モギモギ草モギモギ草モギモギ草モギモギ草モギモギ草モギモギ草モギモギ草モギモギ草モギモギ草モギモギ草モギモギ草モギモギ草モギモギ草モギモギ草モギモギ草モギモギ草・・・・
「ねえ、まだ採取するの?」
「うん。僕、知り合いの住民結構多いから。・・・ダメだった?」
「ダメじゃないんだけどね、たくさん取ったからインベントリがいっぱいになっちゃったの。これ以上は入らないし、あんまり取ると生態系が崩れちゃうよ」
「そうだね。・・・・もうちょっとだけとってもいい?」
「取り過ぎに注意するならね。でも、あともうちょっとで夜になっちゃうから早めにね」
「はぁい」
・・・ハナミズキの採取はまだまだかかりそうだね。優しいからね、ハナミズキは。普通は自分の分だけ手に入れようとするのが人間なのに。それを仲良くなった人に配ろうだなんて、きっと配られた人は感動するだろうな。うん、私だったらするもんね。ポーション不足の今、自分だけでなく他人を思いやれるハナミズキは、とてもすごい。この子は私より年下なのに、しっかり考えてるなぁ。

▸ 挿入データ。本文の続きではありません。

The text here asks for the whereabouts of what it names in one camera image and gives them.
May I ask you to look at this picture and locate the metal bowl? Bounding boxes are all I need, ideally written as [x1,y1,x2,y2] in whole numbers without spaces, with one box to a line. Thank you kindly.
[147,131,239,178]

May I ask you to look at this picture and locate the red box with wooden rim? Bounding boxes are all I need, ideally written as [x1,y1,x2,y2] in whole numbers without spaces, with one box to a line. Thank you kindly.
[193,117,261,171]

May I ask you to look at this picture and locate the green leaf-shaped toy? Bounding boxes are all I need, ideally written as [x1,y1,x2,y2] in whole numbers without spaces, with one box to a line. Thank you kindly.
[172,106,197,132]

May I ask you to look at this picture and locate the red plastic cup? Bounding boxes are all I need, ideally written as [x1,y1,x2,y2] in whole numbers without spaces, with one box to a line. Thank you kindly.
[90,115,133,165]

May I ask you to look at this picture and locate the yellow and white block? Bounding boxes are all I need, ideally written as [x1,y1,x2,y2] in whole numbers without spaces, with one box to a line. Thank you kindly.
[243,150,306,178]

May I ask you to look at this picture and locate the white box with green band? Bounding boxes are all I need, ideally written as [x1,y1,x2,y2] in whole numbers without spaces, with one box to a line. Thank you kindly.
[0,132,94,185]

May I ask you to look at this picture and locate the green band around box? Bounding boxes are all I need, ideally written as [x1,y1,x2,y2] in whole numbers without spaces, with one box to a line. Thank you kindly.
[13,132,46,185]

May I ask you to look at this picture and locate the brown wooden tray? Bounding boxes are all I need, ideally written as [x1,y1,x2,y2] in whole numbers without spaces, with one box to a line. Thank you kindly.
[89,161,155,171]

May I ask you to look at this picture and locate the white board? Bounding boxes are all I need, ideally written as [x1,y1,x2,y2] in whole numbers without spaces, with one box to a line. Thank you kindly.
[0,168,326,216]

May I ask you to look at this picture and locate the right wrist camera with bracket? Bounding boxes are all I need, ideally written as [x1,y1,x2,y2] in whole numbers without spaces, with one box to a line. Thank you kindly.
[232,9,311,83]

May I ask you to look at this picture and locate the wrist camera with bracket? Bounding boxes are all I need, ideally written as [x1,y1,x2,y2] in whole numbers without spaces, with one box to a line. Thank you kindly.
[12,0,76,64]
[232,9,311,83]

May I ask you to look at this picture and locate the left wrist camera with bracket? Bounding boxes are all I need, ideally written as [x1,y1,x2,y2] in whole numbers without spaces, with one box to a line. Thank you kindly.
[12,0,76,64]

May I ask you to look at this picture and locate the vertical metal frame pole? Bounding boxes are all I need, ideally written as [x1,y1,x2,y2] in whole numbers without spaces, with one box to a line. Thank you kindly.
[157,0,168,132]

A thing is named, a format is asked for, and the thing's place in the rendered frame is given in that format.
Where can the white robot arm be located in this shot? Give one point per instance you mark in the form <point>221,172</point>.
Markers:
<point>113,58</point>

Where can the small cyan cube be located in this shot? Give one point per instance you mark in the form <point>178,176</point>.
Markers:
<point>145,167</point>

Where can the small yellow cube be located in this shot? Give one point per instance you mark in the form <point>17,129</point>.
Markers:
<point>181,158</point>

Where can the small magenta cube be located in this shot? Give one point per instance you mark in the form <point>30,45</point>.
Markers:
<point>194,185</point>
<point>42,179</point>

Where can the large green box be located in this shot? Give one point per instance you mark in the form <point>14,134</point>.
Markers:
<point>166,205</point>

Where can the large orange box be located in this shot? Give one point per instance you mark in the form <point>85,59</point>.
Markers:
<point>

それにしてもポーション不足を引き起こしたプレイヤーはそういうことが考えられない人間なんだよね。この状況が続く、もしくは悪化するときっと始まりの街で住民がプレイヤーを弾圧しだすかもしれない。いまはマイナーな意見だとしても、メジャーな意見になってしまうかもしれない。気をつけないといけないなぁ。
「お姉ちゃん、見てー」
「何ー?」
「花冠作った」
「おお。すごいね、綺麗にできてる。かわいいね」
ハナミズキが見せてくれたのはとてもきれいな花冠。
黄色や白、ピンクなどの色とりどりの花が組み合わせて作られている。
すごい、上手。
現実で作ったことないはずなのに、このクオリティ。何この子天才?
「あげる!」
「いいの?」
「うん、もらって。お姉ちゃんのために作ったから」
「ありがとう。とっても大切にする」
「どういたしまして」
「頭につけたいけど、萎びそうでやだなぁ」
「うーん、確か頭に着ける装飾品は大丈夫だったはずだよ」
「あ、そうなの?・・・じゃあ、つけてようかな」
鏡がないから分からないけど、結構似合うのでは?
まあ、ハナミズキが私のために作ってくれたものだし似合って当然だよね。
「似合ってるよ、お姉ちゃん」
「ありがとう。・・・これを作ってたってことは、採取はもういいの?」
「うん」
「意外と早く終わったんだね。もうちょっとかかるかと思ってたのに」
「僕も思ってた。だけど、なんか≪採取≫にアーツが追加されたんだ。そのアーツを使ったら、あっという間に集まったんだよね」
「へぇ、なんていうアーツ?」
「えっと、【広域採取】ってやつ」
「すごいね」
「僕、戦闘に出るたび採取してたから結構レベル上がってたから。今までアーツなんて出たことなかったんだけど。採取のアーツはもしかしたら、これだけかもね」
「そうなんだ。私も頑張ってあげないと」
「頑張れお姉ちゃん」
「おうともよ!・・・そろそろ帰ろうか」
「そうだね。日が暮れる前に」
「門番のお兄さんが心配する前に」
「もうしてると思うけど」
「・・・じゃあ、これ以上心配する前に」
そう言って、二人で顔を見合せて笑う。
誰かが傷つくのは見たくない。だから、ポーションをたくさん作ろう!
ハナミズキができない分も、頑張ろう。ヒスイともに。
さあ、街に帰ろうか。
調薬デスマーチが待ってる!
読んでいただきありがとうございます。
これからものんびり更新で頑張りますので、温かく見守って下ださい。よろしくお願いします。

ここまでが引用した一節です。